[Start of Attachment]
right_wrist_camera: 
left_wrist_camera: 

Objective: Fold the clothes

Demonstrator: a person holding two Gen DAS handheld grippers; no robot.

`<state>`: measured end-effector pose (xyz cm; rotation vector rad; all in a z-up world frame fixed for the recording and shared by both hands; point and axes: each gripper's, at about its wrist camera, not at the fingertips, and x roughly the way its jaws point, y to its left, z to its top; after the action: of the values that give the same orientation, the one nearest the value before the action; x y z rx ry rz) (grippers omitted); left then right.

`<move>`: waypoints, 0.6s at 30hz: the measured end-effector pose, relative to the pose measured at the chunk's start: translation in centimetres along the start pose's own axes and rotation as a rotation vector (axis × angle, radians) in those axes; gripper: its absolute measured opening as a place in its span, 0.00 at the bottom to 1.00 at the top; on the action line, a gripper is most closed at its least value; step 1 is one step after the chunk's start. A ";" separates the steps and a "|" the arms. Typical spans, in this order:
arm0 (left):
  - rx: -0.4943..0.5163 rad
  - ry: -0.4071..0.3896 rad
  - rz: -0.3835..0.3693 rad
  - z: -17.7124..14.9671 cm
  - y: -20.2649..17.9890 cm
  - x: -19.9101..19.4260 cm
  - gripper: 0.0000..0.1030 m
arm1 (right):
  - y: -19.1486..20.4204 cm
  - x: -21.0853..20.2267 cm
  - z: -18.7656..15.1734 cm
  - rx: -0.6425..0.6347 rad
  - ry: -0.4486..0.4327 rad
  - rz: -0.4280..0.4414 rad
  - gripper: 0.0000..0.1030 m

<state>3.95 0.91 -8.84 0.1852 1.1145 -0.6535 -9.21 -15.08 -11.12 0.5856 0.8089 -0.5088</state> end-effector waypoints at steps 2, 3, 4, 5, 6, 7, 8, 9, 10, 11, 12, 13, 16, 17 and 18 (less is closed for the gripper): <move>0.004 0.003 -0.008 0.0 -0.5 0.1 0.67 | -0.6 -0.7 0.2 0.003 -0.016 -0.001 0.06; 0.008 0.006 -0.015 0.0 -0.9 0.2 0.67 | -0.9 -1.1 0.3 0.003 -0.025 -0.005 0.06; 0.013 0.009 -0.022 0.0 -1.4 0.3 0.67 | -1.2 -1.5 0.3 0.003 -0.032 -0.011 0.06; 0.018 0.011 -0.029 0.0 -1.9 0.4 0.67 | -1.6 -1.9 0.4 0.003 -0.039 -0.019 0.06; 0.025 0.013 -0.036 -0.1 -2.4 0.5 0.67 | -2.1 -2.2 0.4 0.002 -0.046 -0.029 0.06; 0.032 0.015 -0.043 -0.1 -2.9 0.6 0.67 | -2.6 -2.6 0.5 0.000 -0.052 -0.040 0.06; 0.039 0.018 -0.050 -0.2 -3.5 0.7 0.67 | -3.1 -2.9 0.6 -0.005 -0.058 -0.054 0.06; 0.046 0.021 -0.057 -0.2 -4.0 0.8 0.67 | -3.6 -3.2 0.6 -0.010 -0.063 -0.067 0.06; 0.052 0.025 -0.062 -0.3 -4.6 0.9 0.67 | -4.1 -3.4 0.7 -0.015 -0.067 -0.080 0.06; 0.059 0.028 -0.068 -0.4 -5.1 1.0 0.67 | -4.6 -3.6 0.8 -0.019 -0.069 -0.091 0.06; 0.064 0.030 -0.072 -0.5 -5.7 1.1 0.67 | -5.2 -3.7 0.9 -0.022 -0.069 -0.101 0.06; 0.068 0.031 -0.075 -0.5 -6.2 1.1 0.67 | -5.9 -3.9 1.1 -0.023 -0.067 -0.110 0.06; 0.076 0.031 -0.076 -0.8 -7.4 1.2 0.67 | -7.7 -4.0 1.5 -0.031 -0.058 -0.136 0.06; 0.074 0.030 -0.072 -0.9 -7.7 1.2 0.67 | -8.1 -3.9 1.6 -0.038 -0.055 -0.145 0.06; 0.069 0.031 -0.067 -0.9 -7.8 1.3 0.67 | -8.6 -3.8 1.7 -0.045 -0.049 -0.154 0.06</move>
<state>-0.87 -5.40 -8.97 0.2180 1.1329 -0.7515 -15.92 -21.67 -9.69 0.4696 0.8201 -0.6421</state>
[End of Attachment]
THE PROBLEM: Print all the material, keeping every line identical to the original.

RESULT BELOW:
right_wrist_camera: 
left_wrist_camera: 

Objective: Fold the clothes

Demonstrator: a person holding two Gen DAS handheld grippers; no robot.

`<state>`: measured end-effector pose (xyz cm; rotation vector rad; all in a z-up world frame fixed for the recording and shared by both hands; point and axes: each gripper's, at about its wrist camera, not at the fingertips, and x roughly the way its jaws point, y to its left, z to its top; after the action: of the values that give the same orientation, the one nearest the value before the action; x y z rx ry rz) (grippers omitted); left then right.

`<move>`: waypoints, 0.6s at 30hz: the measured end-effector pose, relative to the pose measured at the chunk's start: translation in centimetres along the start pose's own axes and rotation as a rotation vector (axis × angle, radians) in those axes; gripper: its absolute measured opening as a place in its span, 0.00 at the bottom to 1.00 at the top; on the action line, a gripper is most closed at its least value; step 1 is one step after the chunk's start. A ";" separates the steps and a "|" the arms. Typical spans, in this order:
arm0 (left):
  - rx: -0.4943..0.5163 rad
  - ry: -0.4071..0.3896 rad
  - rz: -0.3835..0.3693 rad
  - z: -17.7124..14.9671 cm
  - y: -20.2649..17.9890 cm
  - x: -19.9101..19.4260 cm
  - gripper: 0.0000..0.1030 m
arm1 (right):
  - y: -19.1486..20.4204 cm
  - x: -21.0853..20.2267 cm
  - z: -18.7656..15.1734 cm
  - rx: -0.6425..0.6347 rad
  - ry: -0.4486..0.4327 rad
  - rz: -0.4280..0.4414 rad
  - gripper: 0.0000..0.1030 m

<state>3.95 0.91 -8.84 0.1852 1.1145 -0.6535 -9.21 -15.08 -11.12 0.5856 0.8089 -0.5088</state> end-effector waypoints at steps 2, 3, 4, 5, 6, 7, 8, 9, 10, 11, 12, 13, 16, 17 and 18 (less is closed for the gripper): <move>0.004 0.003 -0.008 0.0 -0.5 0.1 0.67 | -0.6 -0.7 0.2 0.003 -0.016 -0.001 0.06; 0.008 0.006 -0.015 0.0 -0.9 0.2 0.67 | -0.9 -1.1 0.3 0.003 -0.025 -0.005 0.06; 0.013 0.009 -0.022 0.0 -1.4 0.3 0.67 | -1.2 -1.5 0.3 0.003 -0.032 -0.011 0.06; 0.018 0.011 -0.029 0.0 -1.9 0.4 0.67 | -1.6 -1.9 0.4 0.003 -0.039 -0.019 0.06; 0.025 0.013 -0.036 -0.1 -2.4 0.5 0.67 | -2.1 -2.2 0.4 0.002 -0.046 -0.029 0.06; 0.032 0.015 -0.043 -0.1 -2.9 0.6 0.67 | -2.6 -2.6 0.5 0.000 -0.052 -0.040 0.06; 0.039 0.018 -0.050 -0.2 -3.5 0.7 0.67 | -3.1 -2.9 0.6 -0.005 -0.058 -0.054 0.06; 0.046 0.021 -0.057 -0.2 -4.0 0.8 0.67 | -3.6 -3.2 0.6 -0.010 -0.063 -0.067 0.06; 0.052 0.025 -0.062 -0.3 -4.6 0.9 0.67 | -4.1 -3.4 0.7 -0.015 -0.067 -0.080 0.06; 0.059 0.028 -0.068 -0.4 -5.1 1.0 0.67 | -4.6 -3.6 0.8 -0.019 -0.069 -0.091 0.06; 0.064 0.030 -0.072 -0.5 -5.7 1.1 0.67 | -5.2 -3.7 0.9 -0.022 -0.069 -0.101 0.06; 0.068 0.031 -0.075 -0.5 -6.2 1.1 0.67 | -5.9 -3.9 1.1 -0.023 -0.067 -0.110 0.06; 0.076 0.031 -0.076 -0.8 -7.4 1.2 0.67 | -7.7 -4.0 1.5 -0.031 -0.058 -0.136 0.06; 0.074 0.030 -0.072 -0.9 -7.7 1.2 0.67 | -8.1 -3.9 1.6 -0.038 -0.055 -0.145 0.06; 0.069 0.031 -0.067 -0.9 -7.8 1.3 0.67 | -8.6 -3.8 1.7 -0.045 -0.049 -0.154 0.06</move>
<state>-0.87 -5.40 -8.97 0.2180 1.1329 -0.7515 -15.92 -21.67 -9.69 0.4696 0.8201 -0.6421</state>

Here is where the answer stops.